A tese colocada é que, se os “cidadãos de bem” tiverem armas para se defender, os “bandidos” vão pensar duas vezes antes de atacar. A proposta pode encantar quem está desiludido com a política e cansado da violência, mas uma olhada rápida em estudos sobre segurança pública mostra que ela é um tiro no pé – e na cabeça. 

Você pode ser de esquerda ou de direita, mas os dados levarão à mesma conclusão. O economista Thomas Conti, professor da Unicamp, próximo ao campo liberal, traduziu o resumo de 48 pesquisas acadêmicas sobre armas de fogo, publicadas nos últimos 5 anos: 90% das revisões bibliográficas demonstram que mais armas em circulação aumentam os crimes. 

Nas palavras de Conti, “o melhor estudo internacional, mais metodologicamente rigoroso, que temos até o momento é 100% contrário à tese Mais Armas, Menos Crimes.” Um estudo feito no Brasil, pelo Instituto de Pesquisa Econômica Aplicada, o IPEA, estima que o aumento em 1% nas armas do fogo eleva em até 2% as taxas de homicídio. 

Mas nos Estados Unidos as armas circulam livremente e há menos homicídios do que no Brasil, costumam dizer os defensores do armamento. A comparação é indevida, porque não leva em conta a enorme diferença de renda e social dos dois países. Isso quem diz não sou eu, mas David Hemenway, diretor de um dos mais respeitados centros de estudos de criminalidade dos Estados Unidos, da universidade de Harvard. 

Compare os Estados Unidos com outros países ricos e você verá que a taxa de mortes americana é 25 vezes maior que a média. Em um ranking mundial de homicídios por habitante, os Estados Unidos são o único país rico com muitas mortes, justamente porque tem armas liberadas. 

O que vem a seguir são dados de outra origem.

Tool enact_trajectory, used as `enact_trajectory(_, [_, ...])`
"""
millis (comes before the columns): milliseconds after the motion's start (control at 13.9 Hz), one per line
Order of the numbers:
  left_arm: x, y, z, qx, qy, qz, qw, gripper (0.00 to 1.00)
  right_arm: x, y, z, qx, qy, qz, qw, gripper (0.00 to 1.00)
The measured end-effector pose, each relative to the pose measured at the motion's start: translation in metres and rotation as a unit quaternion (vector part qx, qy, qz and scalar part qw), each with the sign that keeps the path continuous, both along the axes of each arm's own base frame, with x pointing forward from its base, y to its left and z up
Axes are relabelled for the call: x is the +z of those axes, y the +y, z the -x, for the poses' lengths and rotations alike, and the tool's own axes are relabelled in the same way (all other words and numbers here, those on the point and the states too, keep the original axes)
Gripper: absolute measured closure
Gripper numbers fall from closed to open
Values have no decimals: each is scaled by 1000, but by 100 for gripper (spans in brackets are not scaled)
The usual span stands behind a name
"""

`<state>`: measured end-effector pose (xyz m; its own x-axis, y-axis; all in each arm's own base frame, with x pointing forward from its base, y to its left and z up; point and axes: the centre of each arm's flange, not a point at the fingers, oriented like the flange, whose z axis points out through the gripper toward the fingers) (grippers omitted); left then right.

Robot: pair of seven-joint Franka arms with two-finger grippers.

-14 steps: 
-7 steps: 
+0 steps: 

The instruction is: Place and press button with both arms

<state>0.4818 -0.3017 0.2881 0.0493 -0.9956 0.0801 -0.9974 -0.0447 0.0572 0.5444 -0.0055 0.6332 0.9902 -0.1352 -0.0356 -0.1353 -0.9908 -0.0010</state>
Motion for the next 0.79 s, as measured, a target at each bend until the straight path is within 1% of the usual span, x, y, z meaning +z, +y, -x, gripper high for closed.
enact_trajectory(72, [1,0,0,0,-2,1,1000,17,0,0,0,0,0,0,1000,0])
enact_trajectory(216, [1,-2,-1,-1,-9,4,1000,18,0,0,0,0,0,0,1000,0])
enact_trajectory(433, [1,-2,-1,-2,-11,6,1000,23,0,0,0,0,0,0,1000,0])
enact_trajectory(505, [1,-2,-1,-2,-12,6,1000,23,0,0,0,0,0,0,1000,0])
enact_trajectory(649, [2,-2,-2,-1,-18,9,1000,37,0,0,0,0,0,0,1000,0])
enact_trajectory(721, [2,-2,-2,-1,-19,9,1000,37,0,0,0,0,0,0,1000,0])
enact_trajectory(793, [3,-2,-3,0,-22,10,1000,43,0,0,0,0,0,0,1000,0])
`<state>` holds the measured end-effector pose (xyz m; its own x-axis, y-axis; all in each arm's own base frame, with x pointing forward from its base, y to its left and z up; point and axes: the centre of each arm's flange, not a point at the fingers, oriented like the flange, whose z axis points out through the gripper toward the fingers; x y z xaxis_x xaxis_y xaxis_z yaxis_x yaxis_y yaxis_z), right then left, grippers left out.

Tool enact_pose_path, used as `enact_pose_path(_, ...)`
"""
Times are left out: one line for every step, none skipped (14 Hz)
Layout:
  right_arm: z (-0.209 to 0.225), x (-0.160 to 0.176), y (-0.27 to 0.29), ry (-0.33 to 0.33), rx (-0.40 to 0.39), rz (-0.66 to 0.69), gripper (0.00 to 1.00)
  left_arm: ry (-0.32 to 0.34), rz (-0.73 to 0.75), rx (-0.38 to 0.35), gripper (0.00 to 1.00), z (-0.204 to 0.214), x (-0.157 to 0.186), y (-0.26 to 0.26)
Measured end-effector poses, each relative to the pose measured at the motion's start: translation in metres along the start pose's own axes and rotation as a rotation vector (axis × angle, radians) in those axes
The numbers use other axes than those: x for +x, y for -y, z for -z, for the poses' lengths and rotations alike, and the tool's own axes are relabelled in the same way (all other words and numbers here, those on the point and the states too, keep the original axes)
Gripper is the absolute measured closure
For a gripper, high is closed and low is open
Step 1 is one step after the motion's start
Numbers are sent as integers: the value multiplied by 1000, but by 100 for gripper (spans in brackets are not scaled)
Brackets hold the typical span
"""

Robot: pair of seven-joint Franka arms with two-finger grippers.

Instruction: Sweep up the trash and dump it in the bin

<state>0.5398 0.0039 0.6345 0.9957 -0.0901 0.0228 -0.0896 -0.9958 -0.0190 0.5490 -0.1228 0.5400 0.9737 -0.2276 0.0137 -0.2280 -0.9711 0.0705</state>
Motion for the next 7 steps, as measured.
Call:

Conforme aponta o jornalista André Forastieri, os países que têm baixas taxas de homicídio são muito diferentes: “Uns são pequenos, outros têm mais de um bilhão de habitantes. Uns pobres, outros ricos, outros mais ou menos. Em alguns, a desigualdade grassa, outros têm a renda muito bem distribuída. Variam etnicamente, religiosamente, historicamente.”

A única coisa que têm em comum os países com baixas taxas de crimes e homicídios é que todos têm leis muito restritivas sobre armas de fogo. Proíbem armas, dificultam a compra, têm punições severas para quem for pego portando armas ilegalmente. 

A ideia de que armas protegem de assaltos é contestada em muitos estudos. Ainda segundo o mesmo estudo do IPEA, “o uso defensivo da arma de fogo para conter crimes contra a propriedade é na verdade uma lenda que não reflete a realidade”. Ainda assim, como bem lembra Ilona Szabó, “a lei de controle de armas de 2003 já garante a posse de armas para qualquer cidadão que cumpra os requisitos nela estabelecidos.”

A ideia de “cidadãos de bem” se defendendo de “bandidos” não vence a prova dos números. Apenas 5% das mortes por armas de fogo no Brasil são resultado de assaltos: 2.314 no ano de 2015. Já a polícia matou, oficialmente, 3.320 pessoas no mesmo ano. A polícia mata mais do que os ladrões. 

Um estudo do Conselho Nacional do Ministério Público, feito entre 2011 e 2012, demonstrou que mais da metade dos homicídios no país são feitos a “sangue quente”. No estado de São Paulo, mais de 80% dos homicídios foram resultado de “motivos fúteis”. A maioria destas mortes seria evitada se não houvessem armas à mão. 

Vivemos em um país desigual e violento, entregamos para traficantes o controle da venda de entorpecentes de alta demanda, fortalecendo o crime. Assistimos nossos jovens, grande parte deles negros, morrerem diariamente nessa espiral regressiva. Jogar mais armas nessa realidade é como jogar gasolina no incêndio.